Last year, for the first time, the majority of payments were made without cash – either on the internet or phone, or through electronic payment systems.
It is deemed by government officials that cash is used for money laundering and tax evasion. Cash is bad for society in that respect. Not that the government has stopped the biggest money launderers and facilitators of tax evasion in the world – the banks, the very organisations managing this new system.
According to new research, the rise of new contactless payment methods has lead one in every four people to say that the UK will become a cashless society within the next decade.
The general consensus as to what will be the key agent driving the migration to a cashless society appears to be settling on the introduction of Apple Pay and how biometric technology is quickly changing our payment interactions. “Apple Pay highlights that consumers are now widely receptive to payment approaches which use biometric technology and contactless methods, and are comfortable accepting them as secure payment mechanisms. No longer will we need to rely, it seems, on a pocketful of cash,” said John Marsden, identity and fraud expert at Equifax.
A cashless society is a huge threat to our freedom and our democracy. In 2010, Visa and MasterCard, bowed to US government pressure and banned all online-betting payments from their systems. This made it virtually impossible for these gambling sites to continue operating regardless of their jurisdiction or legality. What next?
A cashless society would certainly give governments unprecedented access to information and power over citizens. In Britain, the government has almost unprecedented access to citizen information already. The notoriety of GCHQ’s technical abilities in its illegal surveillance systems need not be repeated here.
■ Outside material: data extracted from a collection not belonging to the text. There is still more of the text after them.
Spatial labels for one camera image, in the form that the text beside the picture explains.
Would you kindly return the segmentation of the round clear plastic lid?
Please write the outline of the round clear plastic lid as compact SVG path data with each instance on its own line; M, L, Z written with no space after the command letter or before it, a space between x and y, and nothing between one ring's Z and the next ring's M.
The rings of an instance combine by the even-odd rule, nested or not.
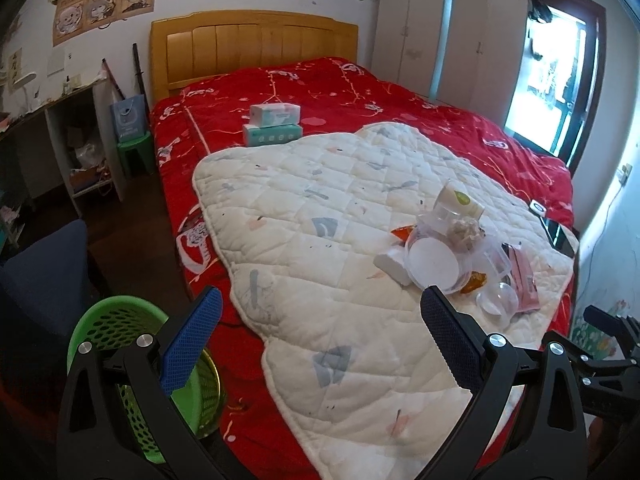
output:
M417 232L406 241L404 266L416 287L424 290L437 286L445 295L461 290L471 277L466 255L455 252L437 236Z

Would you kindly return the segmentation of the white foam block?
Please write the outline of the white foam block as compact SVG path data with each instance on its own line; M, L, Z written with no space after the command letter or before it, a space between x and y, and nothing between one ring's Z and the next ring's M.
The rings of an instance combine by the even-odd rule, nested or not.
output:
M386 252L376 255L373 264L399 285L411 284L411 278L405 267L405 248L402 246L392 246Z

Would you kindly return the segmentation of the orange snack wrapper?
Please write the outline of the orange snack wrapper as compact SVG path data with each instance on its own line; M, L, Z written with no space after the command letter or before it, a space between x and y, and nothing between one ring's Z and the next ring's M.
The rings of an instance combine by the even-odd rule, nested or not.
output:
M402 244L406 244L415 228L415 226L401 226L400 228L393 229L392 234L394 237L397 237Z

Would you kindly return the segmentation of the green plastic waste basket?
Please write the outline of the green plastic waste basket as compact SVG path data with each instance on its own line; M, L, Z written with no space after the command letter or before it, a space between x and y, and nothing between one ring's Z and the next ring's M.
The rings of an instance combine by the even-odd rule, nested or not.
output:
M73 362L77 348L86 341L94 350L118 350L136 341L142 334L156 335L168 315L149 301L133 296L114 296L94 304L78 321L67 350L67 362ZM165 460L138 408L131 388L118 387L134 436L147 460L162 464ZM217 427L222 409L221 382L215 363L203 350L186 385L175 390L171 399L194 434L204 439Z

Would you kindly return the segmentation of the black smartphone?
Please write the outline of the black smartphone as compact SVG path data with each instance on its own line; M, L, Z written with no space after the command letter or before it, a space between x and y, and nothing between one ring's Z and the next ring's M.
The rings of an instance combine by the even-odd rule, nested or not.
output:
M547 217L547 208L536 200L532 200L529 203L528 209L540 221L551 247L557 252L566 255L568 258L574 259L576 249L568 239L564 226L559 224L559 222L549 219Z

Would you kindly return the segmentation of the blue chair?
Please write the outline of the blue chair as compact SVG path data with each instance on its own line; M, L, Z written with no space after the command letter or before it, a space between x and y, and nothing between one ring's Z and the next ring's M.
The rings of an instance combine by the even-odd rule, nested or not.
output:
M89 307L85 222L74 220L6 260L1 291L49 333L69 337Z

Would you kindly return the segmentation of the white paper cup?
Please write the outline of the white paper cup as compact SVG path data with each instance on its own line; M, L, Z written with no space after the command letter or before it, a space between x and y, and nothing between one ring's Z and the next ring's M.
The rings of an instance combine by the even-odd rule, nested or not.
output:
M461 183L451 180L447 181L438 193L433 209L475 220L480 220L485 212L485 206L466 192Z

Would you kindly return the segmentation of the clear lid with dome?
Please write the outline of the clear lid with dome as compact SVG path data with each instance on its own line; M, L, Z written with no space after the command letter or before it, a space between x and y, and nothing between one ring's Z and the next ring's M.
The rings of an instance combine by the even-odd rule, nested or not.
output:
M417 237L439 237L443 240L449 230L449 218L446 212L437 210L424 211L416 217Z

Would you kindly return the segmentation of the window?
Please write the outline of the window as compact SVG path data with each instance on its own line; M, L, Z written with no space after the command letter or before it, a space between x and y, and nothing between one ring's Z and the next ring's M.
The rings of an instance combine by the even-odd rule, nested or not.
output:
M574 172L596 117L605 68L606 11L592 0L529 0L506 133Z

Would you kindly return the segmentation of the white quilted blanket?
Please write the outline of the white quilted blanket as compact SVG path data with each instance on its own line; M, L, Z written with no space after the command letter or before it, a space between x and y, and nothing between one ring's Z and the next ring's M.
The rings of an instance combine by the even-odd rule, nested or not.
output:
M469 403L422 321L419 289L374 263L449 183L484 207L488 233L524 248L540 307L506 338L537 347L572 260L526 203L415 128L227 148L194 169L232 304L262 338L268 390L322 478L413 478Z

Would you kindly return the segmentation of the wooden desk shelf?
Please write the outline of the wooden desk shelf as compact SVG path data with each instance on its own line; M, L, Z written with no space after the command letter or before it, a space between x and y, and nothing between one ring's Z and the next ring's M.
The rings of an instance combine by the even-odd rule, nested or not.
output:
M18 247L125 198L111 105L100 78L1 131L1 227Z

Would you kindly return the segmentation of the blue paper bag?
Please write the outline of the blue paper bag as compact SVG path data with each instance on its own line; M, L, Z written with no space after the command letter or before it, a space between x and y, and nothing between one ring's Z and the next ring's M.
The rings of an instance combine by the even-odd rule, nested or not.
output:
M110 106L118 142L128 142L146 133L145 100L142 94L117 101Z

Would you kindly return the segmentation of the white wardrobe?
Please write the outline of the white wardrobe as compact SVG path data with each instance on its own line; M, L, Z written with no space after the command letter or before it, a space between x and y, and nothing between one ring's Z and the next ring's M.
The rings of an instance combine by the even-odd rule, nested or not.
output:
M371 72L506 124L529 0L378 0Z

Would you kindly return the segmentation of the white tissue pack top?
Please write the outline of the white tissue pack top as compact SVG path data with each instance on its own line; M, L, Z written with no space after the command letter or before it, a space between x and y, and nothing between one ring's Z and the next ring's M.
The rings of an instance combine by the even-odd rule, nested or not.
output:
M300 106L291 103L266 103L250 106L248 123L259 128L297 125Z

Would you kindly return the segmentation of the white desk lamp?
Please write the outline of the white desk lamp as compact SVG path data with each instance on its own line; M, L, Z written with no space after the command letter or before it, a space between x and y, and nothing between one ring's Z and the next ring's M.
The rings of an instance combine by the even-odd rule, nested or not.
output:
M34 82L36 78L37 78L37 74L35 72L29 72L26 75L21 76L20 78L17 78L13 81L13 86L12 86L13 91L23 92L26 106L29 106L29 96L28 96L27 86L32 82Z

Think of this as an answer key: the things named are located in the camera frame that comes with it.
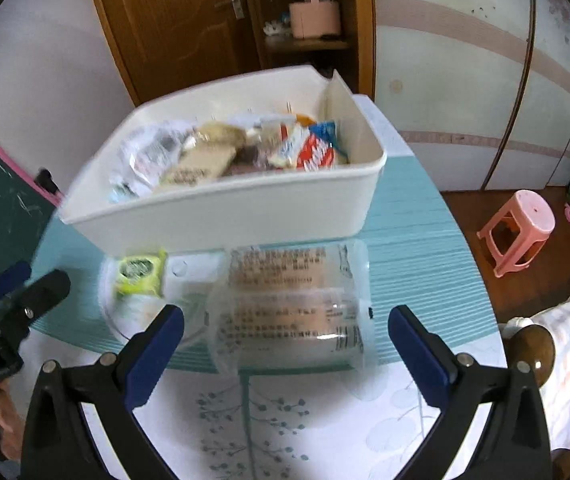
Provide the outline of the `person's left hand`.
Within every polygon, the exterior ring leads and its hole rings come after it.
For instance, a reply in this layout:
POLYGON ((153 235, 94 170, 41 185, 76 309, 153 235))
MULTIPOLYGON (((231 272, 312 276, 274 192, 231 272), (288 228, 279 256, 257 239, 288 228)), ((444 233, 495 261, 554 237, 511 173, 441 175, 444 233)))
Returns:
POLYGON ((9 380, 0 382, 0 452, 8 460, 20 461, 24 422, 9 392, 9 380))

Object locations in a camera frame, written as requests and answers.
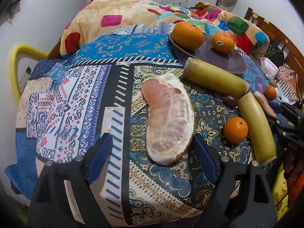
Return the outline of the small pomelo segment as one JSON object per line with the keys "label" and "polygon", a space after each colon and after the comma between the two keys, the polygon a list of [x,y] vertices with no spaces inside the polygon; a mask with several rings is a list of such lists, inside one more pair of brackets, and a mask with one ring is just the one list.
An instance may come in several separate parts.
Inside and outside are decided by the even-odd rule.
{"label": "small pomelo segment", "polygon": [[261,94],[259,91],[255,91],[254,96],[255,96],[256,100],[259,102],[259,104],[261,105],[265,114],[268,114],[273,117],[277,117],[276,113],[270,107],[270,105],[267,102],[267,99],[265,98],[265,96],[263,94]]}

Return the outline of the sugarcane piece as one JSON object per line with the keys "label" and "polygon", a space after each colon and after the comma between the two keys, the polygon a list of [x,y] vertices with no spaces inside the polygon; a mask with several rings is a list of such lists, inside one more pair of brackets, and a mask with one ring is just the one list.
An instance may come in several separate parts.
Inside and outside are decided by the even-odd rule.
{"label": "sugarcane piece", "polygon": [[218,93],[242,98],[249,91],[249,84],[242,78],[215,65],[195,58],[187,58],[182,78]]}
{"label": "sugarcane piece", "polygon": [[276,144],[271,128],[261,105],[253,93],[249,92],[237,102],[242,118],[248,125],[248,134],[255,160],[264,166],[277,157]]}

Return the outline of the small tangerine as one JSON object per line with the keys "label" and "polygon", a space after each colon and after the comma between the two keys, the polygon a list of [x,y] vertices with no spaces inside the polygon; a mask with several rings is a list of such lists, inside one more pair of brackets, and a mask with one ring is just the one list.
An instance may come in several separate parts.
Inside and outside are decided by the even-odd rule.
{"label": "small tangerine", "polygon": [[273,101],[277,97],[277,92],[273,86],[267,86],[264,91],[264,96],[267,100]]}
{"label": "small tangerine", "polygon": [[233,144],[238,144],[246,138],[248,125],[243,118],[235,116],[226,121],[223,133],[228,141]]}

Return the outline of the dark red grape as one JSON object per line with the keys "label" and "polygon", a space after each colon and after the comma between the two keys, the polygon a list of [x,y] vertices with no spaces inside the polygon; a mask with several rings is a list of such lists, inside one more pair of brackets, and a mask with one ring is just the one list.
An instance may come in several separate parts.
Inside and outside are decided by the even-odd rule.
{"label": "dark red grape", "polygon": [[223,103],[230,109],[234,109],[238,105],[238,99],[233,96],[225,95],[223,96],[222,99],[223,99]]}

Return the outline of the purple round plate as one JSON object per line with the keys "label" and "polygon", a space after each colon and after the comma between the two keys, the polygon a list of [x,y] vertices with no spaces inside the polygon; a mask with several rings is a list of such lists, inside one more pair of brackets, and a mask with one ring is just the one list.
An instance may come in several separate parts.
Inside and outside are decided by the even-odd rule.
{"label": "purple round plate", "polygon": [[187,58],[191,57],[215,65],[216,67],[222,68],[235,75],[243,74],[246,71],[246,63],[236,50],[231,54],[218,52],[211,46],[211,37],[207,34],[204,35],[204,43],[200,48],[194,51],[179,47],[172,40],[172,34],[168,35],[168,47],[170,48],[172,55],[183,66],[185,65]]}

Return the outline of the stickered orange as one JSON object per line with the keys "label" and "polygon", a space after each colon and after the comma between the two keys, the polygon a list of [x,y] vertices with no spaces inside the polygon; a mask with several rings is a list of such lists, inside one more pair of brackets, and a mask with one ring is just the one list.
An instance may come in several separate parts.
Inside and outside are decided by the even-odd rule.
{"label": "stickered orange", "polygon": [[223,54],[230,54],[234,51],[234,40],[231,36],[216,33],[211,38],[211,45],[216,50]]}

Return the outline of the large pomelo segment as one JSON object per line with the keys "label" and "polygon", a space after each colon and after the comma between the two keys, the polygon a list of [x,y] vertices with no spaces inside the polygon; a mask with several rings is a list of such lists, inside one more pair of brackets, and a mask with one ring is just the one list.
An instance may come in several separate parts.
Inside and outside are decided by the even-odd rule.
{"label": "large pomelo segment", "polygon": [[157,164],[174,163],[186,153],[194,134],[189,95],[170,72],[143,81],[141,91],[148,105],[147,154]]}

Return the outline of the large orange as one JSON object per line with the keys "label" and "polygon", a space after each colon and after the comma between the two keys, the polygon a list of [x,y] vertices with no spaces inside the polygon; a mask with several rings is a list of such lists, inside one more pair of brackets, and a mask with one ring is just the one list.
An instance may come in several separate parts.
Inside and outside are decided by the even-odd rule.
{"label": "large orange", "polygon": [[203,32],[190,22],[179,22],[173,28],[171,39],[181,48],[196,50],[205,41]]}

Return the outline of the wooden headboard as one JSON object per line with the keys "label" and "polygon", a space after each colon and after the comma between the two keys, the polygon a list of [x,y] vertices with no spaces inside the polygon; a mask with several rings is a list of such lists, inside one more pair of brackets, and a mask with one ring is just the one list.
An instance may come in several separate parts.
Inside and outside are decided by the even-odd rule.
{"label": "wooden headboard", "polygon": [[248,8],[244,18],[255,24],[264,31],[270,41],[280,47],[281,51],[286,54],[284,63],[295,71],[298,77],[297,93],[300,98],[303,96],[303,55],[295,44],[275,25],[265,18],[256,14],[252,8]]}

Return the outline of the black striped bag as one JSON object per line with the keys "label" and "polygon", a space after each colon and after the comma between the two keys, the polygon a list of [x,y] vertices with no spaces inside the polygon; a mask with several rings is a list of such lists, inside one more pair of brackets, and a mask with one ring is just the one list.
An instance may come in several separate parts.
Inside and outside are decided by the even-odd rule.
{"label": "black striped bag", "polygon": [[285,59],[283,51],[274,43],[270,42],[264,55],[266,58],[271,60],[276,67],[280,67]]}

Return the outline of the colourful patchwork quilt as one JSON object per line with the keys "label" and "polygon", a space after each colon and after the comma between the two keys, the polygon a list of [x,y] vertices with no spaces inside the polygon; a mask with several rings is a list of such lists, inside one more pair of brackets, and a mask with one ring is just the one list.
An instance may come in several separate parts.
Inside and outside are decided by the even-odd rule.
{"label": "colourful patchwork quilt", "polygon": [[151,0],[93,0],[67,24],[61,37],[60,55],[71,55],[98,36],[129,25],[152,27],[160,22],[181,21],[188,21],[211,36],[226,32],[237,47],[255,58],[263,57],[270,43],[266,33],[253,23],[206,2],[186,9]]}

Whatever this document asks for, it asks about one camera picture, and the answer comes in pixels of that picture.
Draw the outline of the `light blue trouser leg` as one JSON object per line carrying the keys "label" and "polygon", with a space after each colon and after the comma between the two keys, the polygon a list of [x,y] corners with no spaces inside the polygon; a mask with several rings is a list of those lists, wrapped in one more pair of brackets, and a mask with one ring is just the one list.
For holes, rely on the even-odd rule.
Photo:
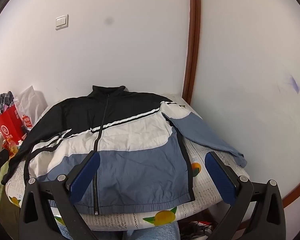
{"label": "light blue trouser leg", "polygon": [[98,239],[180,239],[180,232],[177,222],[140,230],[92,231],[92,233]]}

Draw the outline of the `white wall light switch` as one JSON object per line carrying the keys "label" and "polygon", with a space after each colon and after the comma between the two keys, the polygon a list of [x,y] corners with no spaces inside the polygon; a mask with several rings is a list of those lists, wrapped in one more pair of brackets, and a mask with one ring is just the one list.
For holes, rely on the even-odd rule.
{"label": "white wall light switch", "polygon": [[56,18],[56,24],[55,24],[56,30],[67,28],[68,25],[69,25],[69,15],[68,14],[59,16]]}

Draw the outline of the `brown wooden door frame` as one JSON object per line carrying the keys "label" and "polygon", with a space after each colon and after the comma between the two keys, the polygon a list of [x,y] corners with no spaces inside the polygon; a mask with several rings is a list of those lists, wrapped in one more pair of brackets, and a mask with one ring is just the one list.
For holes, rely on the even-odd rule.
{"label": "brown wooden door frame", "polygon": [[189,33],[182,98],[191,103],[196,77],[201,24],[201,0],[190,0]]}

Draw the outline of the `red paper gift bag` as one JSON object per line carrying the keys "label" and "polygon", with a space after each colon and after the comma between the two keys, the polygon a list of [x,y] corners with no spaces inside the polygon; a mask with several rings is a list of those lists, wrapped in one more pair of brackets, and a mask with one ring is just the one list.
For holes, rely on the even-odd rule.
{"label": "red paper gift bag", "polygon": [[23,140],[23,136],[25,135],[23,123],[15,105],[0,115],[0,131],[4,139],[13,140],[16,144]]}

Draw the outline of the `white plastic bag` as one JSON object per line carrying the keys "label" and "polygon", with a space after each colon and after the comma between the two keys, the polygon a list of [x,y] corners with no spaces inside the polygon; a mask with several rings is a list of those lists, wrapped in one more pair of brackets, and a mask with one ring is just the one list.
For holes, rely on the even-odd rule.
{"label": "white plastic bag", "polygon": [[30,86],[14,98],[14,105],[25,129],[33,129],[40,116],[46,109],[41,97]]}

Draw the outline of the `plaid cloth bundle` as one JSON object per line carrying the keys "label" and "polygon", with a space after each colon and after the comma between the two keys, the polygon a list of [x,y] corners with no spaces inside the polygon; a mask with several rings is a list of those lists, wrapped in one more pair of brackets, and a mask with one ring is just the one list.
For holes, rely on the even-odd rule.
{"label": "plaid cloth bundle", "polygon": [[10,90],[7,93],[0,94],[0,115],[13,105],[14,96]]}

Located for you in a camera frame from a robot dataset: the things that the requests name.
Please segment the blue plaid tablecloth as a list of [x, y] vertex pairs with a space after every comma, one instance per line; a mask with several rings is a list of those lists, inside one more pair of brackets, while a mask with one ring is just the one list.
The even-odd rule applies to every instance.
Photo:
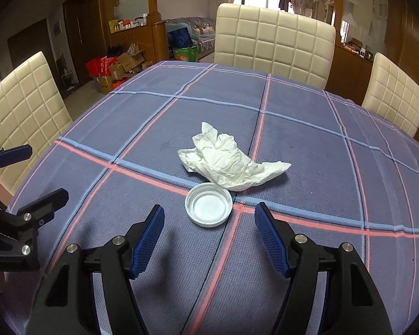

Biometric data is also a huge threat to our privacy. The boundary between commercial and government data is porous at best. Biometric identifiers are stolen all the time. It’s easy to replace a swiped credit card, but good luck changing the patterns on your iris or changing your fingerprints once stolen in an Apple hack.
Facial recognition is just another form of biometric data. It’s very difficult to know how our images are being used and whether our right to privacy is being respected. The digital surveillance genie is out of the bottle, and many privacy campaigners have little faith that regulators will ever be able to stuff it back in. It’s too late already and governments are happy to react glacially for their own purposes.
Imagine a future in which soon, a government staff member could suspect an individual of some misconduct, or perhaps deem that person’s politics or speech unacceptable. It would take just a few keystrokes to order all financial institutions to decline any withdrawal or payment from that individual or at least freeze any access to funds.
As David Cameron has demonstrated with his irrational determination to outlaw encryption, the only real defence left in the personal security toolbox, the government could also order private companies to decline access to all sorts of personal technologies – even the power to your home or internet connection.
The theft of personal information is rampant – 4 million TalkTalk customers including bank details, Vodafone customer details and multiple bank hack attacks costing millions to name just a few. But the mother of all non-stop leaks are the dozens of government data losses covering tens of millions of citizen details; from new born baby data to cancer victims, from nuclear power secrets to state secrets of the Ministry of Defence. In just one case, the tax office ‘lost’ the very personal details of 25 million British citizens and their dependency on the state.
Identity theft, fraud and terrorism are real problems. Used properly, biometrics could help protect against them. But the potential for misuse is glaringly obvious, especially in the hands of the most untrustworthy of organisations – the government.